Indonesian masked dance predates Hindu-Buddhist influences. Native Indonesian tribes still perform traditional masked-dances to represent nature, as the Hudoq dance of the Dayak people of Kalimantan, or to represent ancestor spirits. With the arrival of Hinduism in the archipelago, the Ramayana and Mahabharata epics began to be performed in masked-dance.

The oldest known record that concerns Topeng dance is from the ninth century. Around 840 AD an Old Javanese (Kawi) inscriptions called Jaha Inscriptions issued by Maharaja Sri Lokapala form Medang Kingdom in Central Java mentions three sorts of performers: atapukan, aringgit, and abanol. Atapukan means Mask dance show, Aringgit means Wayang puppet show, and abanol means joke art.

On the inscription of Candi Perot (850 AD), the word "manapel" is written from the word "tapuk" or "tapel" which means mask. On the Bebetin inscription (896 AD) there is the word "patapukan" which means a mask association. In the Mantiasih inscription (904 AD) there are the terms "matapukan" and "manapukan" which means that they relate to the drama presentation of masks.

The most popular storyline of topeng dance, however, is derived from the locally developed Javanese Panji cycles, based on the tales and romance of Prince Panji and Princess Chandra Kirana, set in the 12th-century Kadiri kingdom.

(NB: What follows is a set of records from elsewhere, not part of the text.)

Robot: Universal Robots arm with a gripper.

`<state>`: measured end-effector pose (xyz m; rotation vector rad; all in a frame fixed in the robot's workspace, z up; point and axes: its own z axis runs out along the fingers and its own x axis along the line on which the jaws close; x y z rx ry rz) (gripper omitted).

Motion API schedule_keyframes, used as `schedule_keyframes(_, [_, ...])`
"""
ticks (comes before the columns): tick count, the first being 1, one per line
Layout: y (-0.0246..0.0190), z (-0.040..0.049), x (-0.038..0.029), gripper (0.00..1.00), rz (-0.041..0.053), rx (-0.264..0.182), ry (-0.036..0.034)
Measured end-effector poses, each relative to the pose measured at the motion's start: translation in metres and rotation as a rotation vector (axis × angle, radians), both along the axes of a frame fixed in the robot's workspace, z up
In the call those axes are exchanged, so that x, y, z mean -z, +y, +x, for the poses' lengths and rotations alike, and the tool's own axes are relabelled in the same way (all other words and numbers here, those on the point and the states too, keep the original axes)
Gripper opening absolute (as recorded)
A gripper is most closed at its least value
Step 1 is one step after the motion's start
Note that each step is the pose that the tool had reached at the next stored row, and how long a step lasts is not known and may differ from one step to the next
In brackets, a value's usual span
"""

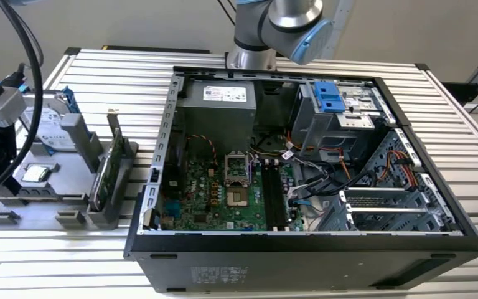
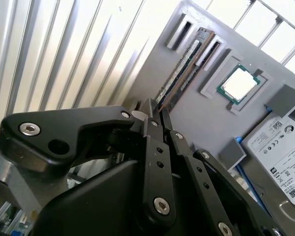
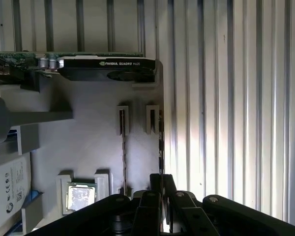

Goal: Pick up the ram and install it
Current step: 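Pick up the ram and move it above insertion slot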

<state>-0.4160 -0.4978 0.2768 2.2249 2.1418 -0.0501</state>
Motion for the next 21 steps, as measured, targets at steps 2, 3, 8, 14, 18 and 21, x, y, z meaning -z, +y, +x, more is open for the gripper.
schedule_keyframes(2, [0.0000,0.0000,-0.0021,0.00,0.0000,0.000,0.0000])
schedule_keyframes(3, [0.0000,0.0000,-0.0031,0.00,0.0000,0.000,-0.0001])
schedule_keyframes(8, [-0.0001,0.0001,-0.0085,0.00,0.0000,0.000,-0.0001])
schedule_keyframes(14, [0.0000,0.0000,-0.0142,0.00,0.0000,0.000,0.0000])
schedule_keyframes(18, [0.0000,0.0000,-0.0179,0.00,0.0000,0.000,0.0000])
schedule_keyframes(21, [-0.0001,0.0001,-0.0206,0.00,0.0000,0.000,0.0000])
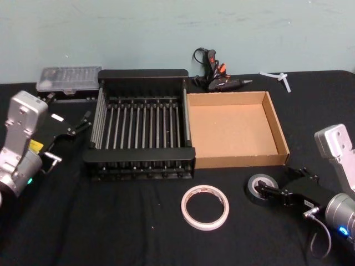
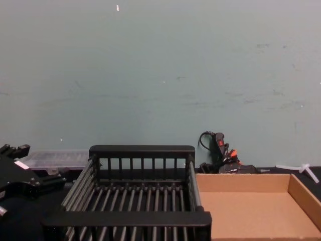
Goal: Pick up the white tape and place it into the black box , Pick up the silver tape and place it into the brown box.
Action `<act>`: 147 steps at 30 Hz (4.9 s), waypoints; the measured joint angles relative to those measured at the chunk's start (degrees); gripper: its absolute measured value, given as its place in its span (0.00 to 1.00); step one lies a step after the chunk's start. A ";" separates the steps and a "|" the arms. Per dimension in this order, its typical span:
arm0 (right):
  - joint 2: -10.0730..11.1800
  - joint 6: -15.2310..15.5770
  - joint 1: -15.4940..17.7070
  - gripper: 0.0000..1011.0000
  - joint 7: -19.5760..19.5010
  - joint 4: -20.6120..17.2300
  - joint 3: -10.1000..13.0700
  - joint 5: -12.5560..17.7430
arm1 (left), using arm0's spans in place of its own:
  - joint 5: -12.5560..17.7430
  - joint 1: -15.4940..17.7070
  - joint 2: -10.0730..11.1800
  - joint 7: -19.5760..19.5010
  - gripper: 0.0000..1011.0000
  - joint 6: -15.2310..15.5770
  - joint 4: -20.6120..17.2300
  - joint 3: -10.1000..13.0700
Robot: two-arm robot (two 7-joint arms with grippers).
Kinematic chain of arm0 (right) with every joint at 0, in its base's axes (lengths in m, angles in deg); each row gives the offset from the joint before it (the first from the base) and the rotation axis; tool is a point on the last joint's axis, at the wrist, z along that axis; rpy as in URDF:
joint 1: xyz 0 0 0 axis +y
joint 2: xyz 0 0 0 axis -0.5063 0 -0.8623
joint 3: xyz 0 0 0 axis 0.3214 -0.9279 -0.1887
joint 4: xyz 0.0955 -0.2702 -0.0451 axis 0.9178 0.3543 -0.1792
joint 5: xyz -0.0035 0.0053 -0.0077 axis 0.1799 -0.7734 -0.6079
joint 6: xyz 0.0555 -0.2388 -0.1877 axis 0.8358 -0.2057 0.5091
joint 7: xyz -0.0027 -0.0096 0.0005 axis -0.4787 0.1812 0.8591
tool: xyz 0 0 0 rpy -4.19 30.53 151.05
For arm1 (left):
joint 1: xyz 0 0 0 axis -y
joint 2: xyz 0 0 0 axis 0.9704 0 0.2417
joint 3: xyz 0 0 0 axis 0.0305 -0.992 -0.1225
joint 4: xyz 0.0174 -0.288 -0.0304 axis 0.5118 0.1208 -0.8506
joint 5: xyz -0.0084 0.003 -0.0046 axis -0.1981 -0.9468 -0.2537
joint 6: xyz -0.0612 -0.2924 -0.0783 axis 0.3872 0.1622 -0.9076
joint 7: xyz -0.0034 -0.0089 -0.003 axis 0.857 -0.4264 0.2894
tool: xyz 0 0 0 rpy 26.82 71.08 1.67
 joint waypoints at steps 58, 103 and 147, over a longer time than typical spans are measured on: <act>-0.58 -0.69 0.42 0.14 1.23 -0.65 1.16 -0.62 | 0.00 0.00 0.00 0.00 0.99 0.00 0.00 0.00; -6.75 -10.12 -17.02 0.14 3.51 9.07 -0.83 -3.31 | 0.00 0.00 0.00 0.00 0.99 0.00 0.00 0.00; -15.06 -9.18 -27.97 0.29 3.28 28.04 -3.25 -7.01 | 0.00 0.00 0.00 0.00 0.99 0.00 0.00 0.00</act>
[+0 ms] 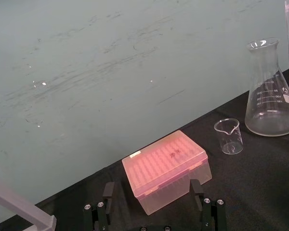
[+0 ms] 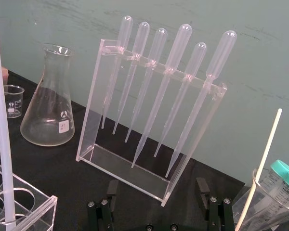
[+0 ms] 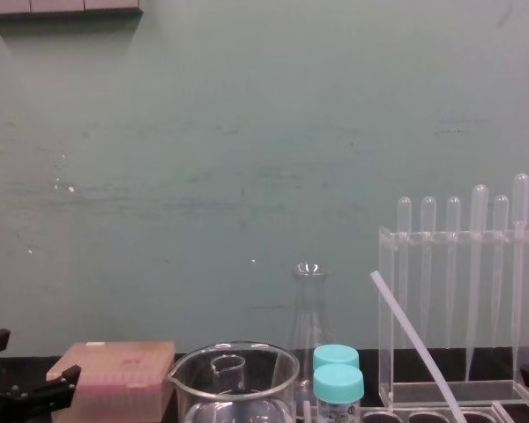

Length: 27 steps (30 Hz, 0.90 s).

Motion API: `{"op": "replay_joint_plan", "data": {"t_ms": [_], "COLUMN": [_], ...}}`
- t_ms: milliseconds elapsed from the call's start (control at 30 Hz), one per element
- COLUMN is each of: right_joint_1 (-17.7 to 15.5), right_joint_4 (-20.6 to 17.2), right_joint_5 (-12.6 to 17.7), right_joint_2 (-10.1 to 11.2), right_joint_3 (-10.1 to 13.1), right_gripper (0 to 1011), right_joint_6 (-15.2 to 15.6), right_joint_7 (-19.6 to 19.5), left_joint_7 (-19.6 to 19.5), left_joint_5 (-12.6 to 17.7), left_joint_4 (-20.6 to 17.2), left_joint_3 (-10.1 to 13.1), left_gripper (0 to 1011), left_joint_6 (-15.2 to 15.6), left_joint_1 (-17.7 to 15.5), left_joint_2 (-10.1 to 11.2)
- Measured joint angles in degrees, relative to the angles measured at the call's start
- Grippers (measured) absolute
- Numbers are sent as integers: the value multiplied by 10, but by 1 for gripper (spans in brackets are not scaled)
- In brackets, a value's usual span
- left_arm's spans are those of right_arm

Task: Pick up the stirring rod with one hand, then place it down.

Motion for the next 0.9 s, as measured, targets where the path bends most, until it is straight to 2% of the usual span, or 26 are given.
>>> {"op": "replay_joint_plan", "data": {"t_ms": [900], "right_joint_1": [0], "right_joint_4": [0], "right_joint_5": [0], "right_joint_2": [0], "right_joint_3": [0], "right_gripper": [1000], "right_joint_6": [0], "right_joint_7": [0], "left_joint_7": [0], "left_joint_5": [0], "left_joint_4": [0], "left_joint_3": [0], "left_gripper": [1000], "left_joint_6": [0], "left_joint_1": [0], "left_joint_2": [0]}}
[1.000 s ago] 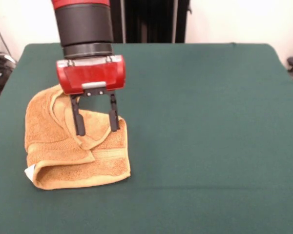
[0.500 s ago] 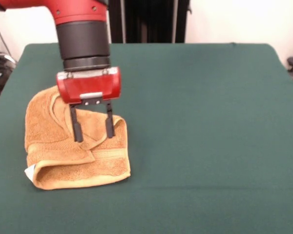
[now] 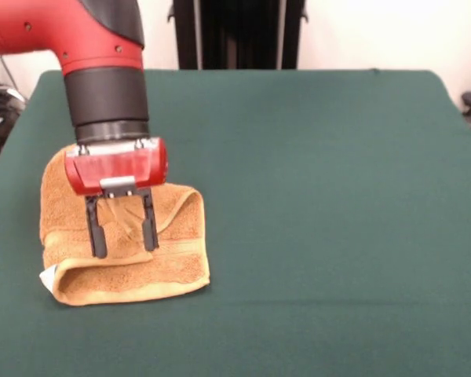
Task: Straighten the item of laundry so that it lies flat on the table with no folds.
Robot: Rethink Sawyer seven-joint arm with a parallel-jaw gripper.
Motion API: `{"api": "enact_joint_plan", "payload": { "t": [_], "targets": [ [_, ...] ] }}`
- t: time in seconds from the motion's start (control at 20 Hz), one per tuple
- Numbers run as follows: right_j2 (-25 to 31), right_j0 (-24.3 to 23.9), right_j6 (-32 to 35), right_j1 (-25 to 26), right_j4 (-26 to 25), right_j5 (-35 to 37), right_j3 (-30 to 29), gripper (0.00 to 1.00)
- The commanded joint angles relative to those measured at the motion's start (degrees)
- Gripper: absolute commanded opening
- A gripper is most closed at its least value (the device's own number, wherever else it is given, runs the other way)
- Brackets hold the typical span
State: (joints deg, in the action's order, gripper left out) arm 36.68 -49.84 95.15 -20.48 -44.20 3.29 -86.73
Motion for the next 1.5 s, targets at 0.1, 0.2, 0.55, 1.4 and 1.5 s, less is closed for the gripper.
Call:
{"api": "enact_joint_plan", "payload": {
  "t": [0.1, 0.2, 0.55, 1.4, 1.5],
  "targets": [
    [5.81, 6.35, 3.43, 5.21, -1.81, -4.60, 6.89, 1.00],
    [3.57, 8.96, 5.08, 4.97, -0.99, -6.26, 8.97, 1.00],
    [1.30, 14.27, 5.90, 7.13, 0.88, -7.08, 16.66, 1.00],
    [-4.63, 13.20, 1.29, -8.34, 13.52, 25.31, 9.77, 1.00],
    [-4.30, 12.33, -0.08, -10.52, 15.44, 29.91, 8.60, 1.00]
  ]
}}
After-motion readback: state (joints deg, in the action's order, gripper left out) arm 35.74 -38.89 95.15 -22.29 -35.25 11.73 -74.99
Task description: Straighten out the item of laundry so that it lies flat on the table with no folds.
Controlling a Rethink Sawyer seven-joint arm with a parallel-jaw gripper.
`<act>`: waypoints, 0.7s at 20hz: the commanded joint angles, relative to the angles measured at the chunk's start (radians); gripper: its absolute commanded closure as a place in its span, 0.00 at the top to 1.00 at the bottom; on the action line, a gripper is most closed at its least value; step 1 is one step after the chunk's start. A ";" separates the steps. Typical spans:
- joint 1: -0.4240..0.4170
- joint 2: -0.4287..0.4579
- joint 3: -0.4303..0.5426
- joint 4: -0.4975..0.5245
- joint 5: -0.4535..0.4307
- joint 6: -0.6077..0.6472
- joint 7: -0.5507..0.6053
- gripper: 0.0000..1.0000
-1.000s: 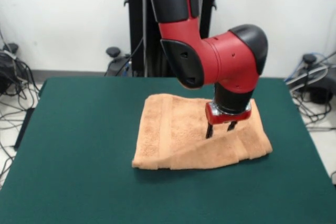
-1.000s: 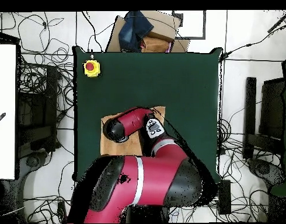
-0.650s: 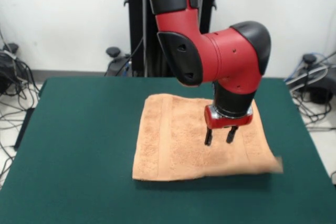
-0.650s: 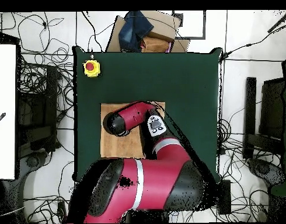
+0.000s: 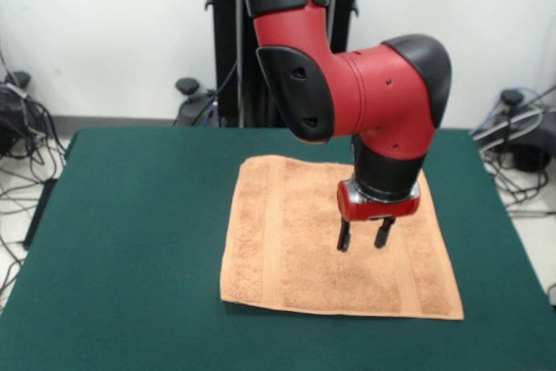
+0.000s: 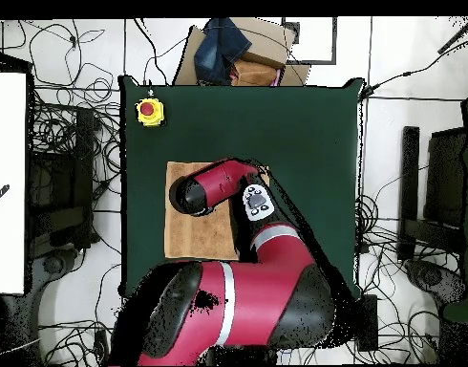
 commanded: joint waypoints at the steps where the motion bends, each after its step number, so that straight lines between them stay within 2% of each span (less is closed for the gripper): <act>1: -0.019 0.030 0.078 -0.031 -0.003 0.047 -0.130 1.00; 9: -0.014 -0.004 0.088 -0.012 0.024 0.080 -0.122 1.00; 14: -0.043 -0.050 0.146 -0.051 0.086 0.228 -0.221 1.00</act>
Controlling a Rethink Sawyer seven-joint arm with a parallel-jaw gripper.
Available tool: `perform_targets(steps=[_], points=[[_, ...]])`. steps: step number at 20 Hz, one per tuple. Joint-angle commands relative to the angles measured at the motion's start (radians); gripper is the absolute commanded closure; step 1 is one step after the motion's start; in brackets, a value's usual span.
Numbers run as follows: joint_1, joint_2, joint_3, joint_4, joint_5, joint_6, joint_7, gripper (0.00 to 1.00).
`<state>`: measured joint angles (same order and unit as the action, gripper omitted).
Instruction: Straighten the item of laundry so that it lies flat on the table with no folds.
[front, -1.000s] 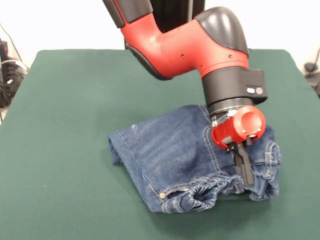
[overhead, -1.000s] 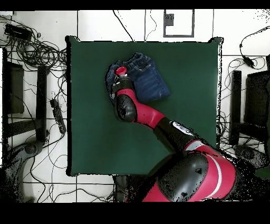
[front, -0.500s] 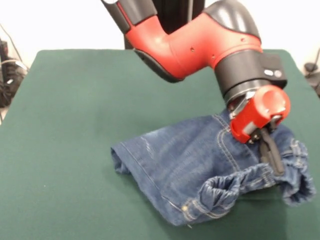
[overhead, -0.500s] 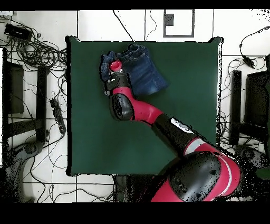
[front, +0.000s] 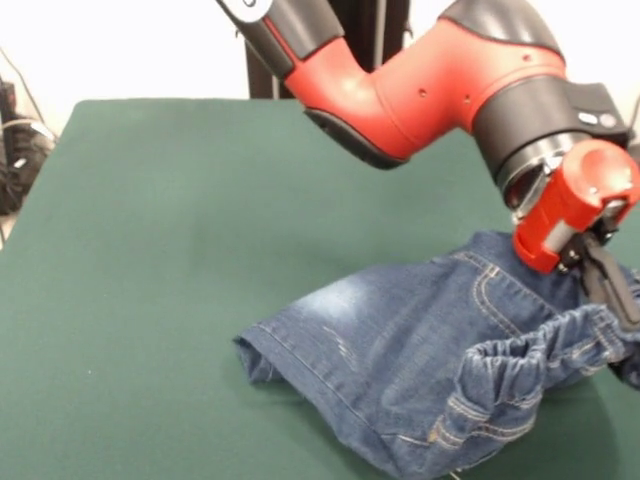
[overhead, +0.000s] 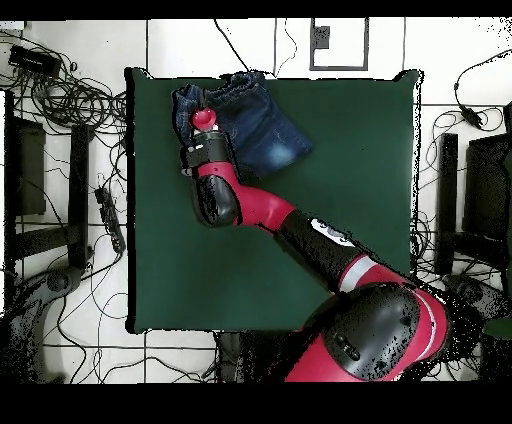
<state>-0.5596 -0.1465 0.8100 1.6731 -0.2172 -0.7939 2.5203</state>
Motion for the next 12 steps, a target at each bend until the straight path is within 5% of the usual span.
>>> perform_targets(steps=[1,12], points=[[0.033,0.017,0.071,-0.083,-0.003,-0.058,0.241,1.00],[0.039,0.080,0.156,-0.145,-0.150,-0.143,0.287,1.00]])
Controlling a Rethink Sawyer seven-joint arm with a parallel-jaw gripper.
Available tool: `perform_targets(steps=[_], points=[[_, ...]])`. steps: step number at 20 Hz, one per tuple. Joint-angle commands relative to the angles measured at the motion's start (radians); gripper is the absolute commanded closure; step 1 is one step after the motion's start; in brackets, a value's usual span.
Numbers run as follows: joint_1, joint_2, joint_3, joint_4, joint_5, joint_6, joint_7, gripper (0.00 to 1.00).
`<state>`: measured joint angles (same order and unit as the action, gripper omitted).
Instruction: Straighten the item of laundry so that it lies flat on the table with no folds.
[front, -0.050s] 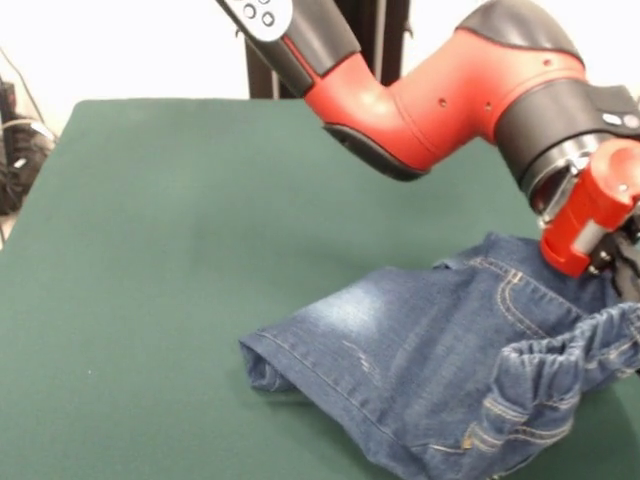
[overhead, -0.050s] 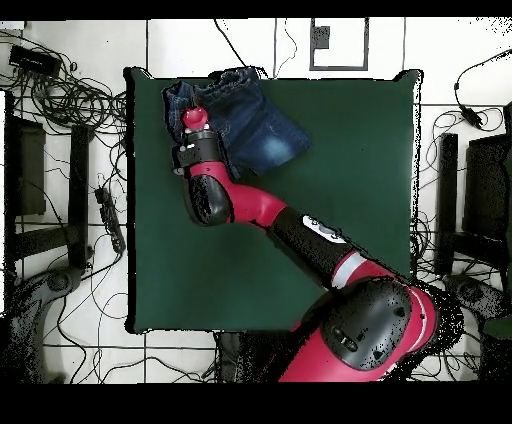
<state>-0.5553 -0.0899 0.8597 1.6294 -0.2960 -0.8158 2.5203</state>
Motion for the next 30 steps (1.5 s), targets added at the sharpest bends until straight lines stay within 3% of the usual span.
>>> perform_targets(steps=[1,14,30], points=[[0.035,0.021,0.111,-0.089,-0.064,-0.134,0.277,1.00],[0.066,-0.014,0.138,-0.023,0.001,-0.210,0.198,1.00],[0.150,-0.041,0.181,-0.021,0.052,-0.282,0.162,1.00]])
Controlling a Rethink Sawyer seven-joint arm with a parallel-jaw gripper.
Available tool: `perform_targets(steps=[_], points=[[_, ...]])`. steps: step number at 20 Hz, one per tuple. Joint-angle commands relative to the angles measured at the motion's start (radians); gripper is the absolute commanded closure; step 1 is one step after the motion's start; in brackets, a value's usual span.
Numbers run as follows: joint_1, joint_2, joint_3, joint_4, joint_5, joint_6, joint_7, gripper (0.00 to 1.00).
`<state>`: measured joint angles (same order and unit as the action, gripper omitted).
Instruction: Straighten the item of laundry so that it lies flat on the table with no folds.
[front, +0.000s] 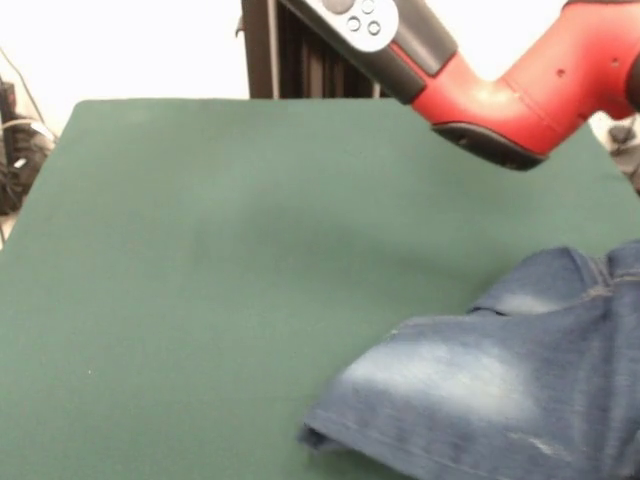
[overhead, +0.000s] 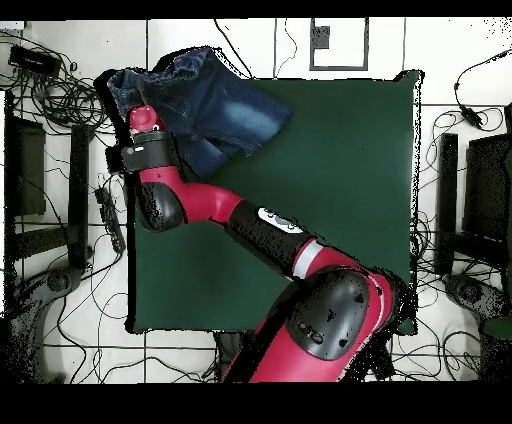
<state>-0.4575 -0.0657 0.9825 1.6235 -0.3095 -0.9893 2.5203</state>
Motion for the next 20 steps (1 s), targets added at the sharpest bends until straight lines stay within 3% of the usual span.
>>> perform_targets(steps=[1,14,20], points=[[0.054,-0.070,0.063,-0.006,0.070,-0.115,0.158,1.00],[0.084,-0.103,0.077,0.121,0.104,-0.255,0.127,1.00],[0.120,-0.131,0.070,0.120,0.154,-0.278,0.124,1.00]])
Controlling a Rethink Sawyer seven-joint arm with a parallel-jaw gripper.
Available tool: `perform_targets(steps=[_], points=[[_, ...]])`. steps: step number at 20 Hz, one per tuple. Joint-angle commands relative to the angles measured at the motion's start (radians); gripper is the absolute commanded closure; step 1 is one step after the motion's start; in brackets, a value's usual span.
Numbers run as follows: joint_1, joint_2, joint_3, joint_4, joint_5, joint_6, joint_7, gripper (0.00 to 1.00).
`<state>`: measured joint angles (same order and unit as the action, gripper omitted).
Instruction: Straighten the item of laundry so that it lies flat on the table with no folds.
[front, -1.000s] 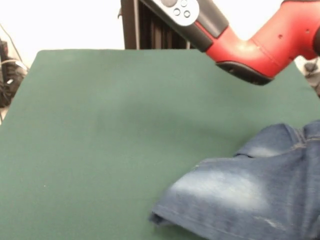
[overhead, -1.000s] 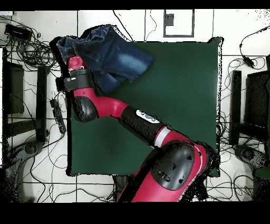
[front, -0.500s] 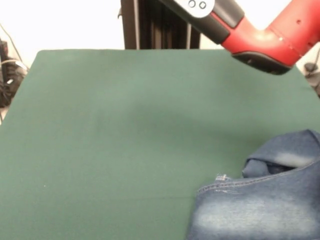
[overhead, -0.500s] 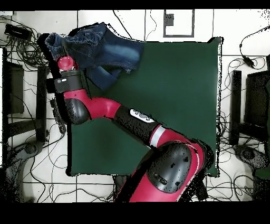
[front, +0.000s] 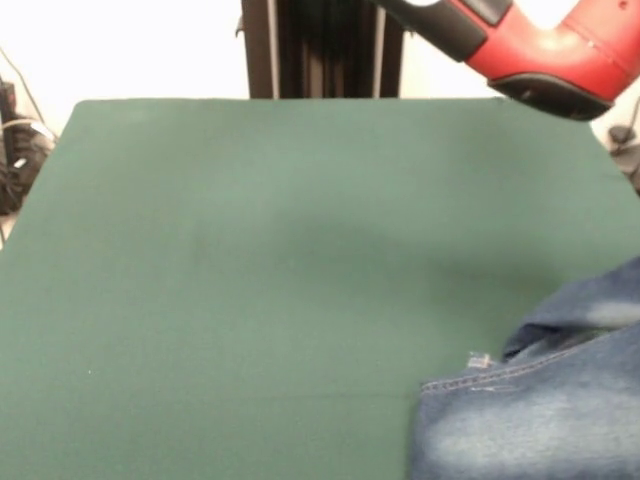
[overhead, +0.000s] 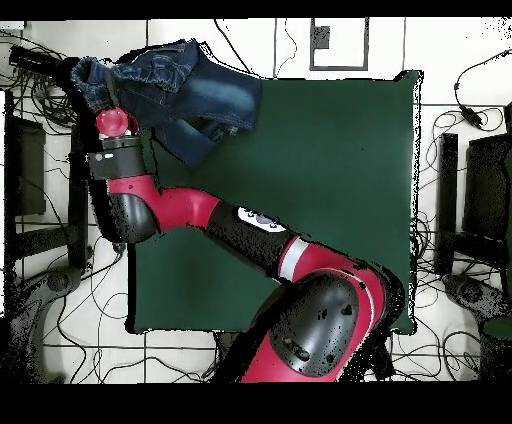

One of the earliest written records of topeng dance is also found in the 14th-century poem Nagarakretagama, which describes King Hayam Wuruk of Majapahit — wearing a golden mask — as an accomplished topeng dancer. The current topeng dance form arose in the 15th century in Java and Bali where it remains prevalent, but it is also found in other Indonesian islands — such as Madura (near East Java). Various topeng dances and styles have developed in various places in the Indonesian archipelago, notably in Cirebon, Yogyakarta, Malang, and Bali. The well-developed topeng technique is now studied in universities in Europe and America.

==Variations==
===Balinese topeng===
It is believed that the use of masks is related to the cult of the ancestors, which considered dancers the interpreters of the gods. Topeng performances open with a series of non-speaking masked characters that may not be related to the story to be performed. These traditional masks often include Topeng Manis (a refined hero), Topeng Kras (a martial, authoritarian character), and Topeng Tua (an old man who may joke and draw out the audience).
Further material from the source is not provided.